8 funciones ocultas de WhatsApp que pueden salvarte de los hackers (y casi nadie usa)

El cifrado de extremo a extremo está activo siempre, pero hay ajustes que seguro no has tocado y que pueden marcar la diferencia si alguien accede a tu móvil o intenta rastrearte.
No hay duda de que WhatsApp se ha convertido en el principal canal de comunicación personal y profesional para millones de usuarios en todo el mundo, pero también en uno de los objetivos favoritos de los ciberdelincuentes.
Los secuestros de cuentas, las estafas por suplantación y el espionaje mediante archivos maliciosos han crecido al ritmo del uso masivo de la plataforma. Lo sorprendente es que muchas de estas amenazas pueden evitarse con herramientas que ya están dentro de la app, pero que casi nadie activa.
Cabe mencionar que la mayoría de usuarios confía en que el cifrado extremo a extremo es suficiente, cuando en realidad la seguridad depende de configuraciones que rara vez se revisan.
WhatsApp incluye funciones capaces de bloquear accesos no autorizados, ocultar información, impedir la instalación de malware y reforzar la identidad del usuario. Están disponibles tanto en iOS como en Android, pero permanecen ocultas en menús que pocos exploran.
Son ocho mecanismos de protección diseñados para frenar los ataques más comunes dentro de la app. Por ello, activarla ahora mismo cambia por completo el nivel de exposición de cualquier cuenta.
Las ocho funciones que blindan tu cuenta de WhatsApp y cómo activarlas
Desactivar las descargas automáticas de contenido multimedia: Evita que imágenes, vídeos o documentos enviados por desconocidos se guarden sin tu permiso. Se configura desde Almacenamiento y datos, desactivando la descarga automática en WiFi y datos móviles.

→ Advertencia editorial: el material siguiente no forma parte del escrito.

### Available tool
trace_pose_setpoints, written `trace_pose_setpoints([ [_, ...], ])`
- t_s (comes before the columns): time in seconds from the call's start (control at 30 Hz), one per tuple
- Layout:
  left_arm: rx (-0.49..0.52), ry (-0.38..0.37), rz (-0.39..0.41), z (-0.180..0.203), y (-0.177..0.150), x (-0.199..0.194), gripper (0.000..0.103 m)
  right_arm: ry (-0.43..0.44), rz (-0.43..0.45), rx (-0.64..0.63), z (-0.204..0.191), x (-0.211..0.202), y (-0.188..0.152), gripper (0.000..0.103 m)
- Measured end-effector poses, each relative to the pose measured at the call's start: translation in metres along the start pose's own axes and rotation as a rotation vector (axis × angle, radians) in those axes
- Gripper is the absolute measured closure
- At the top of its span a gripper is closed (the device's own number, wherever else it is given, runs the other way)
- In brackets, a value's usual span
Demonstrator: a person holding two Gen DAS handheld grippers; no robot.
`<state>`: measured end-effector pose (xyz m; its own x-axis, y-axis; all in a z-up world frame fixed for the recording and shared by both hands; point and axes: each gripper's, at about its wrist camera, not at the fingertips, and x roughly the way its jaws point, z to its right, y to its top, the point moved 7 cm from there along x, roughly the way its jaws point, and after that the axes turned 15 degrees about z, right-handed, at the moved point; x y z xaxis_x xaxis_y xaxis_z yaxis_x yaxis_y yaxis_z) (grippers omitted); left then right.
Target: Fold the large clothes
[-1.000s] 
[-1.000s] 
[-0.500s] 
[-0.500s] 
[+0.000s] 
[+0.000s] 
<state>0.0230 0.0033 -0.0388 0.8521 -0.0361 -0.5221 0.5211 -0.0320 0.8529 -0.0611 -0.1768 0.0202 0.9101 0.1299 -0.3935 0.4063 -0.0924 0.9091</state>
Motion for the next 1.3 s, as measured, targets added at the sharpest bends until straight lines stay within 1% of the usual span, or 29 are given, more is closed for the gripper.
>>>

Desactivar las confirmaciones de lectura: Impide que otros sepan cuándo has leído un mensaje y reduce la exposición de tus patrones de actividad. Es útil para evitar que terceros infieran horarios, disponibilidad o hábitos. Puedes hacerlo en Ajustes > Privacidad, desmarcando la opción Confirmaciones de lectura.

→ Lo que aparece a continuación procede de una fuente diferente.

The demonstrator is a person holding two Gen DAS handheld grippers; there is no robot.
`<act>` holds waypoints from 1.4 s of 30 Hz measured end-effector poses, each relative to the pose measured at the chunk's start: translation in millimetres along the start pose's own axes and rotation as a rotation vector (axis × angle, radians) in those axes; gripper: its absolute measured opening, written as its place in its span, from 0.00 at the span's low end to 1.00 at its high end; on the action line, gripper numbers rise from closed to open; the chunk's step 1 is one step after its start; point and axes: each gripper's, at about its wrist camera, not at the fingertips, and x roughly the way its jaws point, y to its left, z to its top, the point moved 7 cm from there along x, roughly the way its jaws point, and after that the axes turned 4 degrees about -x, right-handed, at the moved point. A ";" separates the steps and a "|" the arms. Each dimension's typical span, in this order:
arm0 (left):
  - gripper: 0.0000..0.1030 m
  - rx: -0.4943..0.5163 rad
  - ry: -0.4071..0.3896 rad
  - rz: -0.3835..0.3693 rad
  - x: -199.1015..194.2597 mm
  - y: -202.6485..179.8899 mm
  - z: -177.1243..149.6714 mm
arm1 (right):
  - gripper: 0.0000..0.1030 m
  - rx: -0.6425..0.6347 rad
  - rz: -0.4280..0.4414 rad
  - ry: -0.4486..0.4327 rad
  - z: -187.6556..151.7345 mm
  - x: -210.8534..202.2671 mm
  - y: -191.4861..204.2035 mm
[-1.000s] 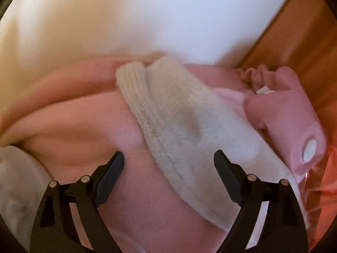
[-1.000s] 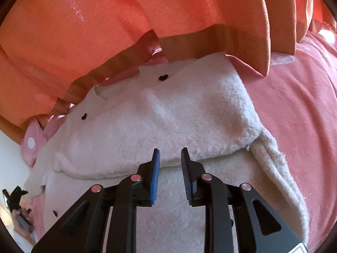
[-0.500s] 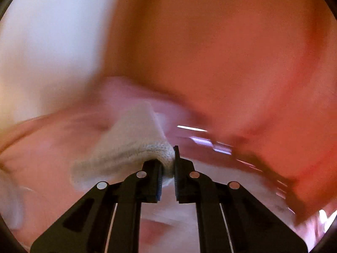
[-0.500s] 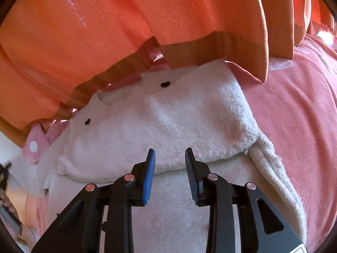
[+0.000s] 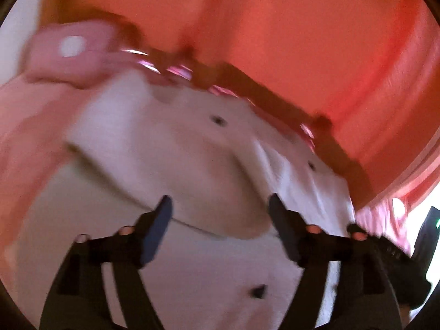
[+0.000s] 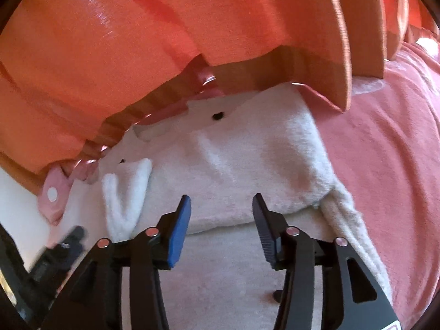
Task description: Fold small clothes
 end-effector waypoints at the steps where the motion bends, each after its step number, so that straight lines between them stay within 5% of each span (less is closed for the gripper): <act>1: 0.81 -0.034 -0.018 0.014 -5.5 15.9 6.8 | 0.50 -0.004 0.014 0.005 -0.8 2.8 4.0; 7: 0.81 -0.228 -0.044 0.111 3.3 94.0 20.4 | 0.50 -0.193 0.043 0.015 -12.6 16.6 69.7; 14: 0.81 -0.273 -0.013 0.143 14.9 120.9 26.7 | 0.58 -0.337 0.006 0.083 -13.4 80.1 137.7; 15: 0.81 -0.283 -0.008 0.150 16.4 125.3 27.6 | 0.43 -0.356 -0.007 0.110 -14.6 92.0 140.4; 16: 0.81 -0.293 -0.004 0.148 16.9 128.9 27.4 | 0.12 -0.372 -0.023 0.122 -13.7 98.1 141.2; 21: 0.80 -0.362 0.021 0.128 16.0 140.4 24.4 | 0.13 -0.179 0.087 -0.032 24.9 31.2 96.6; 23: 0.80 -0.348 0.022 0.147 16.4 140.4 23.0 | 0.16 -0.089 0.050 -0.059 26.2 8.6 50.6; 28: 0.78 -0.311 0.033 0.193 18.4 136.2 14.8 | 0.26 0.141 -0.042 0.089 -11.6 33.7 -38.5; 34: 0.81 -0.391 0.063 0.020 -3.0 116.7 6.2 | 0.55 0.225 0.054 0.049 2.4 32.7 -38.7; 39: 0.81 -0.401 0.076 0.036 13.7 121.6 5.5 | 0.52 0.229 0.035 0.066 -1.5 45.0 -41.7; 41: 0.75 -0.405 0.079 0.022 21.9 124.5 9.3 | 0.38 0.196 0.014 0.064 4.2 49.4 -38.2; 42: 0.68 -0.407 0.081 0.028 25.7 127.0 10.1 | 0.17 0.162 0.001 0.069 5.6 49.5 -35.8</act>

Privacidad avanzada del chat: Incluye ajustes como ocultar la foto de perfil, limitar quién puede ver tu información, bloquear la vista previa de mensajes en notificaciones y restringir quién puede añadirte a grupos. Estos controles reducen la exposición y dificultan la suplantación de identidad. Haz clic en el chat que seas editar, luego pulsa en Ver contacto > Privacidad avanzada del chat.

Configuración de seguridad avanzada: Reúne funciones como la verificación automática de claves de cifrado y la protección de dirección IP en llamadas. Esta última oculta tu IP real para evitar rastreos o ataques dirigidos durante una llamada de voz. Se encuentra en Privacidad > Avanzada > Bloquear mensajes de cuentas desconocidas.

Bloqueo de la app y bloqueo de chats: Permite proteger WhatsApp con huella, PIN o reconocimiento facial, y añadir una capa adicional a chats concretos. Es esencial si alguien accede físicamente a tu móvil o si compartes el dispositivo. Se activa en Ajustes> Privacidad > Bloqueo de aplicación.

Autenticación en dos pasos (PIN de seguridad): Añade un PIN que se solicita al registrar tu número en un nuevo dispositivo. Es la defensa más eficaz contra el secuestro de cuentas mediante códigos enviados por SMS. Puedes activarla en Ajustes de WhatsApp > Cuenta > Verificación en dos pasos > Activar PIN.

Mensajes que desaparecen: Elimina automáticamente los mensajes tras un periodo determinado, por lo que reduce el riesgo de que conversaciones sensibles queden almacenadas o puedan ser vistas por terceros. Se activa en cada chat, seleccionando la duración deseada. Ajustes > Privacidad > Temporizador de mensajes.

Revisión de privacidad: Un asistente interno que revisa tu configuración y te guía para reforzarla, y que permite ajustar permisos, visibilidad, seguridad y controles de contenido en pocos pasos. Está disponible en Ajustes > Privacidad > Revisión de privacidad.
Funciones que frenan ataques reales
La seguridad en WhatsApp no depende de memorizar trucos ni de instalar aplicaciones externas, sino de entender qué información dejamos expuesta y qué puertas mantenemos abiertas sin darnos cuenta.
Estas ocho funciones no convierten el móvil en un búnker, pero sí cambian el equilibrio, ya que obligan al atacante a enfrentarse a un sistema menos previsible, con menos puntos débiles y con menos datos disponibles para explotarlos.
Configurar bien la aplicación es una forma de reducir riesgos sin complicarse la vida. WhatsApp ya ofrece las herramientas; lo que falta es que el usuario tome el control de su propia superficie de exposición.